We understand the unique challenges faced by residents of Lincoln and are committed to helping you navigate the complexities of wage garnishment and bankruptcy. By leveraging our knowledge of local regulations and resources, we can work together to find a solution that alleviates your financial burden and sets you on a path to a more secure future.
Additional Facts Regarding Wage Garnishment in Nebraska
Some important facts concerning wage garnishments include:
- There are limits to the extent creditors can garnish your wages. Creditors can only garnish disposable wages, for example. Your disposable wages refer to all wages left over after you deduct certain qualifying expenses.
- In Nebraska, most private creditors can garnish up to 25% of your disposable wages or the amount by which your wages exceed 30 times the federal minimum wage, whichever amount is smaller.
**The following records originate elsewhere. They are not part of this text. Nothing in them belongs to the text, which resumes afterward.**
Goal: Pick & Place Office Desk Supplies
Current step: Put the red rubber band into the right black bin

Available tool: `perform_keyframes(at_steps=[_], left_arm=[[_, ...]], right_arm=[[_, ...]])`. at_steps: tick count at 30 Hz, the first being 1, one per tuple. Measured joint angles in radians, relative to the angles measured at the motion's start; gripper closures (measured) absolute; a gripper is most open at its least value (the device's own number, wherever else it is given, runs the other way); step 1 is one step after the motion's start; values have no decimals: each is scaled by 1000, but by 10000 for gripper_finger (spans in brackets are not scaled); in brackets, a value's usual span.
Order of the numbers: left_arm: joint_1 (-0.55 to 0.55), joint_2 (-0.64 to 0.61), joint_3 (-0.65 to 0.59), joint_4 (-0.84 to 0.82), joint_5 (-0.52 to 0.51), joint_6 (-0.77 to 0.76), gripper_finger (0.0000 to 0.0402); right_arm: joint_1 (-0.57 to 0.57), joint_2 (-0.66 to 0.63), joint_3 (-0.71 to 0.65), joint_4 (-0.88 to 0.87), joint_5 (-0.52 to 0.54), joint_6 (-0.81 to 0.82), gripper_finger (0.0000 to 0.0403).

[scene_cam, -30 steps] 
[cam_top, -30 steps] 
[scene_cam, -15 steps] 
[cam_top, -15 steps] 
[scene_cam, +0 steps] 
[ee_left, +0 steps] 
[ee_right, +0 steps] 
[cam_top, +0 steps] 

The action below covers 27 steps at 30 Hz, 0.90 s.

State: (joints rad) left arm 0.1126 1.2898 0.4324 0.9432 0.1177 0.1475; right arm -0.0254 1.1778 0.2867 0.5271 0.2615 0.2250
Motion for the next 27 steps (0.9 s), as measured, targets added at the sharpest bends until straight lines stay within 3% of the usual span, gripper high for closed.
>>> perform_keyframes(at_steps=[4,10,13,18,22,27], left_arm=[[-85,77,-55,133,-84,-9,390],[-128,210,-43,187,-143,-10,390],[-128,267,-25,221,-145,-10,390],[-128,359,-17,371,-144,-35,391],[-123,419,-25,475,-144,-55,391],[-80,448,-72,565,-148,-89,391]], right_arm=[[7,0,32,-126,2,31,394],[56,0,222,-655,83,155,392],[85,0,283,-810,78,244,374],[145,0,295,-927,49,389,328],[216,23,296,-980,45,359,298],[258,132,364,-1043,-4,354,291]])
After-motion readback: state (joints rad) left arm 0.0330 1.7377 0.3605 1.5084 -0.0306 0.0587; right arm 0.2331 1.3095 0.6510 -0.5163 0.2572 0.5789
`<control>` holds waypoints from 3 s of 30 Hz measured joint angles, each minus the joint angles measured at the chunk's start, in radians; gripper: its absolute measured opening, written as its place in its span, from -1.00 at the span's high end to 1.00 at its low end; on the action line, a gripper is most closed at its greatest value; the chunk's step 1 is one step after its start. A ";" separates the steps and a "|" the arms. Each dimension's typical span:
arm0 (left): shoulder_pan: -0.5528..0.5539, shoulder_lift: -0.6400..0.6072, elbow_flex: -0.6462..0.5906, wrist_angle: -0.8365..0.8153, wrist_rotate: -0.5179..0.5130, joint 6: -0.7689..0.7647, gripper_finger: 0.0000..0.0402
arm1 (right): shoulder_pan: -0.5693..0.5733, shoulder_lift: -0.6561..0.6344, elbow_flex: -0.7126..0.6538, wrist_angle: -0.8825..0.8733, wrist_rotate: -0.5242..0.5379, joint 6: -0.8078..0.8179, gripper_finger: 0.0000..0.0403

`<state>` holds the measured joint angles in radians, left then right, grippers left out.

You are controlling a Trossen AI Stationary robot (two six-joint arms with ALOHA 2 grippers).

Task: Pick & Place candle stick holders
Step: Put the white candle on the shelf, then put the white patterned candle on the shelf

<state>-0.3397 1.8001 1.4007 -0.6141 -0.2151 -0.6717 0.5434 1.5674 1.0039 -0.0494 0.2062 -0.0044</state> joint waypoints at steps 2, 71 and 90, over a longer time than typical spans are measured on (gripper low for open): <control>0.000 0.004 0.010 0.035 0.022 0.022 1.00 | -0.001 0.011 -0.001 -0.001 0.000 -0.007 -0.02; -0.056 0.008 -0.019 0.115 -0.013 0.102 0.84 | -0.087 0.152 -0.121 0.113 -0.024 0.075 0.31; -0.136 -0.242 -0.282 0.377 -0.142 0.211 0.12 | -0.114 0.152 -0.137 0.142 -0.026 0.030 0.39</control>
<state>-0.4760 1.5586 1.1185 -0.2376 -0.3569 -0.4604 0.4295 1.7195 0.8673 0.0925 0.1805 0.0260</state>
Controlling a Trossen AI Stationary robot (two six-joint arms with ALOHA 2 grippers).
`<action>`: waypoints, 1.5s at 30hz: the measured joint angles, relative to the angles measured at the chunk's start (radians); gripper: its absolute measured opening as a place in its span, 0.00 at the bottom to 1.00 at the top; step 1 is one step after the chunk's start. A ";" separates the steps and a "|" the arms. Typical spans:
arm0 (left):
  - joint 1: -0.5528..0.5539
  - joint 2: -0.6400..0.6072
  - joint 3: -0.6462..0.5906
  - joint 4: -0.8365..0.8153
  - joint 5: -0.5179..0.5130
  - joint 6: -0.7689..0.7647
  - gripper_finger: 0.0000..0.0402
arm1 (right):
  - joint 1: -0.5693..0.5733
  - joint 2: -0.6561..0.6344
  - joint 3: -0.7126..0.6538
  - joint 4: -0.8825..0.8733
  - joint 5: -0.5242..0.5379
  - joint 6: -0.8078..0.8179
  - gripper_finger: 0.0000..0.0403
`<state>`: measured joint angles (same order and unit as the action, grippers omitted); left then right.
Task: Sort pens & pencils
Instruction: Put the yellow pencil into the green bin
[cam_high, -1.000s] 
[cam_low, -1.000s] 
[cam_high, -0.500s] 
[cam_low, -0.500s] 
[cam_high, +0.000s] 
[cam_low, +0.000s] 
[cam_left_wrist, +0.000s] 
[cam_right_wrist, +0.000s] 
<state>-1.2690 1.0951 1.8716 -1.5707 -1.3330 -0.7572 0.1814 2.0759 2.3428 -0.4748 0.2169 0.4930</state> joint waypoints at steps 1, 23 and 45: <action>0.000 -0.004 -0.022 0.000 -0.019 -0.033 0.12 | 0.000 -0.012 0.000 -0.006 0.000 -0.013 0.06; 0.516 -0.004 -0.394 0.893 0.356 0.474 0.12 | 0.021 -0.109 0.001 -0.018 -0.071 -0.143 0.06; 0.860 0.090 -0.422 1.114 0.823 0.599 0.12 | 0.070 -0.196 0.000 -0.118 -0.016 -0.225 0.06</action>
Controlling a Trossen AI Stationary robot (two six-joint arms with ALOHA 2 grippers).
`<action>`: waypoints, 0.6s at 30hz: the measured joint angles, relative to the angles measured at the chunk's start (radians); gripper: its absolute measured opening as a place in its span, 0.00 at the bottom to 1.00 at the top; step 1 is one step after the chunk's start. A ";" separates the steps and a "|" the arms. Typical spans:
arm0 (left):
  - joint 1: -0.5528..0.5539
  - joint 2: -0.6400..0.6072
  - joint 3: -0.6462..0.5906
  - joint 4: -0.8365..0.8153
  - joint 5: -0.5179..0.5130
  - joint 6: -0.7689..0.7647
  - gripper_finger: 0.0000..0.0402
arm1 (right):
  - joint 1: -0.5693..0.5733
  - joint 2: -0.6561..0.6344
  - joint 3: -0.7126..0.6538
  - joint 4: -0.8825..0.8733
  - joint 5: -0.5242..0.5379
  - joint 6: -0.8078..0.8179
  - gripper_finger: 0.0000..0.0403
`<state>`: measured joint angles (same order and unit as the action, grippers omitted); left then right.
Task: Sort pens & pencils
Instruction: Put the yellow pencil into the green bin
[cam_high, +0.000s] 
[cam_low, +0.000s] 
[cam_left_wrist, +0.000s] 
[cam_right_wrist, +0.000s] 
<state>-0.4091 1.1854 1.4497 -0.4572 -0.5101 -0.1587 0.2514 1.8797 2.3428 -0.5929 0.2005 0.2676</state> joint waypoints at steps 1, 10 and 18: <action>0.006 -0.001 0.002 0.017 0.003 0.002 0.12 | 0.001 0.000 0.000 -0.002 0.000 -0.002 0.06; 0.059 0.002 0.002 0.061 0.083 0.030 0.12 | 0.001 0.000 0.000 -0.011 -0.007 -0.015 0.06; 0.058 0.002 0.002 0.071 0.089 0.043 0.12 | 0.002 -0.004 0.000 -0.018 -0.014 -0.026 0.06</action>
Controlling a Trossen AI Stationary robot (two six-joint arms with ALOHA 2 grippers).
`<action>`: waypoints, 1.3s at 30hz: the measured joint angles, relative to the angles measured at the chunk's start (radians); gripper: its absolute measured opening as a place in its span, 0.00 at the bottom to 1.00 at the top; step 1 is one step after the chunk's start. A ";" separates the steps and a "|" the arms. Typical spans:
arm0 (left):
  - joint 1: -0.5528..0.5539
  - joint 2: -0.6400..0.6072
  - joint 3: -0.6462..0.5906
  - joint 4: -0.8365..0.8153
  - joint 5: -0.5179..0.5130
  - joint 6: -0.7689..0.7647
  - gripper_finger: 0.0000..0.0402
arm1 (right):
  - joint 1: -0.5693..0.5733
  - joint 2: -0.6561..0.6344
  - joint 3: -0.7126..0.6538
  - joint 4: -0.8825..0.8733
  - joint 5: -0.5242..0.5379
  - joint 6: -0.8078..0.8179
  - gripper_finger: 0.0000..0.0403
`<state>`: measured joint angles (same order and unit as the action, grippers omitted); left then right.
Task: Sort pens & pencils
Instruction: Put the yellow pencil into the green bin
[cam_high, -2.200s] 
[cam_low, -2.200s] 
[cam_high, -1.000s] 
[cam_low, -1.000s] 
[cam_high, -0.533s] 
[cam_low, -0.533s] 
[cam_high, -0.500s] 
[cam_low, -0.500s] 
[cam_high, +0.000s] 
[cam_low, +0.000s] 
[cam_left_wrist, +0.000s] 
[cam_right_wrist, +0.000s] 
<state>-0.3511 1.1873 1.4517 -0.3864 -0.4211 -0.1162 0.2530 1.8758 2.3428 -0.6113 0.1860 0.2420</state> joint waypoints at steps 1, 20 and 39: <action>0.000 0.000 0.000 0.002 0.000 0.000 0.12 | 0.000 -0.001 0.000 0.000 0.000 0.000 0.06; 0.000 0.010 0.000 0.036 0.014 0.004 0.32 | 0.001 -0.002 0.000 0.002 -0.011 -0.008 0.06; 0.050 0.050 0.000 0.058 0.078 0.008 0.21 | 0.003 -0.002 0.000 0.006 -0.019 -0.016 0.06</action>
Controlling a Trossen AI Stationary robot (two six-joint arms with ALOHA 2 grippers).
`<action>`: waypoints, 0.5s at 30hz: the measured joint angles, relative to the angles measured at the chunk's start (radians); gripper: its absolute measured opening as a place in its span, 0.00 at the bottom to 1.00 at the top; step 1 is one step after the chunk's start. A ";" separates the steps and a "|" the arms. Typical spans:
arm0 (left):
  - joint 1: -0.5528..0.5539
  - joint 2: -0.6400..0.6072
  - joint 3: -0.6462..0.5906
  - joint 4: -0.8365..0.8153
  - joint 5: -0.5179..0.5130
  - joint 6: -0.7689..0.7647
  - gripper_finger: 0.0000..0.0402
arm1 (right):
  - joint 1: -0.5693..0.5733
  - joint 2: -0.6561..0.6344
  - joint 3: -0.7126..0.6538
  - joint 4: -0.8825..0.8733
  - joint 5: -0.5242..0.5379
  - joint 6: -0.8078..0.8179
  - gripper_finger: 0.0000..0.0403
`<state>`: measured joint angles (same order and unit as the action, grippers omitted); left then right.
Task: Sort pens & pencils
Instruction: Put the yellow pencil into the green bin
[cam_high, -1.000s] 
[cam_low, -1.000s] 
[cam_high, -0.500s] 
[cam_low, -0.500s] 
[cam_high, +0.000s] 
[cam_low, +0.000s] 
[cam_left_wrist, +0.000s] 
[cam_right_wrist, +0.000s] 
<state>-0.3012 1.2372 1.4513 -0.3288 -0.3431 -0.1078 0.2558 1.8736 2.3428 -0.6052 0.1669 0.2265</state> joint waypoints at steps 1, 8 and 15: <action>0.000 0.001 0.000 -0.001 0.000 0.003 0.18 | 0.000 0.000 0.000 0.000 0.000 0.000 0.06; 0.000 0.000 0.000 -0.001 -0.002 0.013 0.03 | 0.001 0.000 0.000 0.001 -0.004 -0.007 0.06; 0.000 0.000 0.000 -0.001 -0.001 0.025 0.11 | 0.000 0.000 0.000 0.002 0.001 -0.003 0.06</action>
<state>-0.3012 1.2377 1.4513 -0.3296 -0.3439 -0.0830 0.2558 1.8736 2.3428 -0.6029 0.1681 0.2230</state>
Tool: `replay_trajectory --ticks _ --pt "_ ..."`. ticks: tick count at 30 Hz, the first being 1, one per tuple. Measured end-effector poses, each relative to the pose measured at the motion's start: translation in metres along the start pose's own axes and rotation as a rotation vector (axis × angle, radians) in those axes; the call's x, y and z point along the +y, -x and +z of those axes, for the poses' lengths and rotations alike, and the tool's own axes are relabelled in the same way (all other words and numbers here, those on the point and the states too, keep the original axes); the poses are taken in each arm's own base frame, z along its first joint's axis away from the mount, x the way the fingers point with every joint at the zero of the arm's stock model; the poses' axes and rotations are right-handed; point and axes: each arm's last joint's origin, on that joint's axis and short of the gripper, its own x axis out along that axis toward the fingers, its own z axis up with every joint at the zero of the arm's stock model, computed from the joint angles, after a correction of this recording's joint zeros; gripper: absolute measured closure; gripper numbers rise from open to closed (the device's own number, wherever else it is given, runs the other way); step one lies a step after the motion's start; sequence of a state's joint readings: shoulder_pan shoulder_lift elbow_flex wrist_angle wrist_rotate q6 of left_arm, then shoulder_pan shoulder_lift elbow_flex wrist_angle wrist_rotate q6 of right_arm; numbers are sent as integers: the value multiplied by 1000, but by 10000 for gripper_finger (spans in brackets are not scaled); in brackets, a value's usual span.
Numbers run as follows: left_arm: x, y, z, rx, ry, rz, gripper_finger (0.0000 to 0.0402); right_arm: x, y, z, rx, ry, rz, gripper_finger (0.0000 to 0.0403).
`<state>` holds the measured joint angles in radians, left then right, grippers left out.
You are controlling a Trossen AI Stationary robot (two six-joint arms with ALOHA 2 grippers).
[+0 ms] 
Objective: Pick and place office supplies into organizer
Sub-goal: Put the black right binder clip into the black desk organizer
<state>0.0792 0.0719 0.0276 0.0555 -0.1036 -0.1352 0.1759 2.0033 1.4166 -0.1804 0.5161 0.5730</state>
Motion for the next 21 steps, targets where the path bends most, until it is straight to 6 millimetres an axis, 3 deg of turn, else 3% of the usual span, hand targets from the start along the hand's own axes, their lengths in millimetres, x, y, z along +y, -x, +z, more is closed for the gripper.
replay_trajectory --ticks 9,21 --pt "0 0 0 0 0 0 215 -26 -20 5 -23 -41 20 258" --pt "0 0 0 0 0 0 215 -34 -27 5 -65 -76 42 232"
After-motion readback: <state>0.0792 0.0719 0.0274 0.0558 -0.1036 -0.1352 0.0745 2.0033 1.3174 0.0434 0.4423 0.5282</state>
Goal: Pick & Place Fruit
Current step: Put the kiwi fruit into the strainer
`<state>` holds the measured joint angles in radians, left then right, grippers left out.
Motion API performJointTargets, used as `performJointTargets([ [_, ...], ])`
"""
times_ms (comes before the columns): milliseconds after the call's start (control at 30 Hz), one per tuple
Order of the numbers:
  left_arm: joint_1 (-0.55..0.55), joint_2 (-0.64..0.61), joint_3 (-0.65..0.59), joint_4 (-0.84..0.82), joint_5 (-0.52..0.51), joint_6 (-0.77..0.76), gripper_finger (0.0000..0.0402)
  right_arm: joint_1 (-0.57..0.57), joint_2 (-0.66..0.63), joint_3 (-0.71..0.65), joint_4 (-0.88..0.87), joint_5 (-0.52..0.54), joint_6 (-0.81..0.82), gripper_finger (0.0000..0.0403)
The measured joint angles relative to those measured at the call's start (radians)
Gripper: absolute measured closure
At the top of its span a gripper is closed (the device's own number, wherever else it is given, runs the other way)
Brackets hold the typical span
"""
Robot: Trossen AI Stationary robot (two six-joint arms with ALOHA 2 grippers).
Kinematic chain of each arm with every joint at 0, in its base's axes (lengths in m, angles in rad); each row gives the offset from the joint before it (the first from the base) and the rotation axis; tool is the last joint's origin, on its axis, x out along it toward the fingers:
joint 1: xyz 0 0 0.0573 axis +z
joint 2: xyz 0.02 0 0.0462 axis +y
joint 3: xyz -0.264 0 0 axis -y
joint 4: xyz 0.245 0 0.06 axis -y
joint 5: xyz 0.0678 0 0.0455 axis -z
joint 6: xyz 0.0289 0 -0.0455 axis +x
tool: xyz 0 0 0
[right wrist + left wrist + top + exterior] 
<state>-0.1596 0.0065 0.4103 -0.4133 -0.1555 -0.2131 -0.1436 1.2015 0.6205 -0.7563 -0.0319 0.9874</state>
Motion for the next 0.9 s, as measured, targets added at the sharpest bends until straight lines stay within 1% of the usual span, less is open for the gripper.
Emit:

They may be only able to garnish 15% of your wages if you are considered the “head of a family,” which is someone who cares and provides for at least one familial dependent.
- An ex-spouse can garnish up to 60% of your wages for missed child support payments if you are not currently providing for another spouse or child. (If you are supporting another spouse or child, they can still garnish up to 50%.) If you are more than 12 weeks behind, an ex-spouse can garnish an additional 5%.
- You will want to do everything you can to avoid wage garnishments of any kind. While federal law prevents your employer from firing you due to having to deal with a wage garnishment, you will have no protection from termination if multiple wage garnishments are being simultaneously enforced. Our Lincoln wage garnishment attorney is committed to helping you avoid these outcomes.
Which Type of Bankruptcy is Right For Me?
Chapter 7 bankruptcy may be the best choice if you have little to no current income. The Chapter 7 process involves liquidating non-exempt assets, but do not worry: You can exempt many types of assets. If you still have substantial disposable income, you may need to consider Chapter 13 bankruptcy, which skips liquidation and instead requires you to commit to a repayment plan that lasts between 3 and 5 years. If you are a farmer, Chapter 12 bankruptcy may be right for you.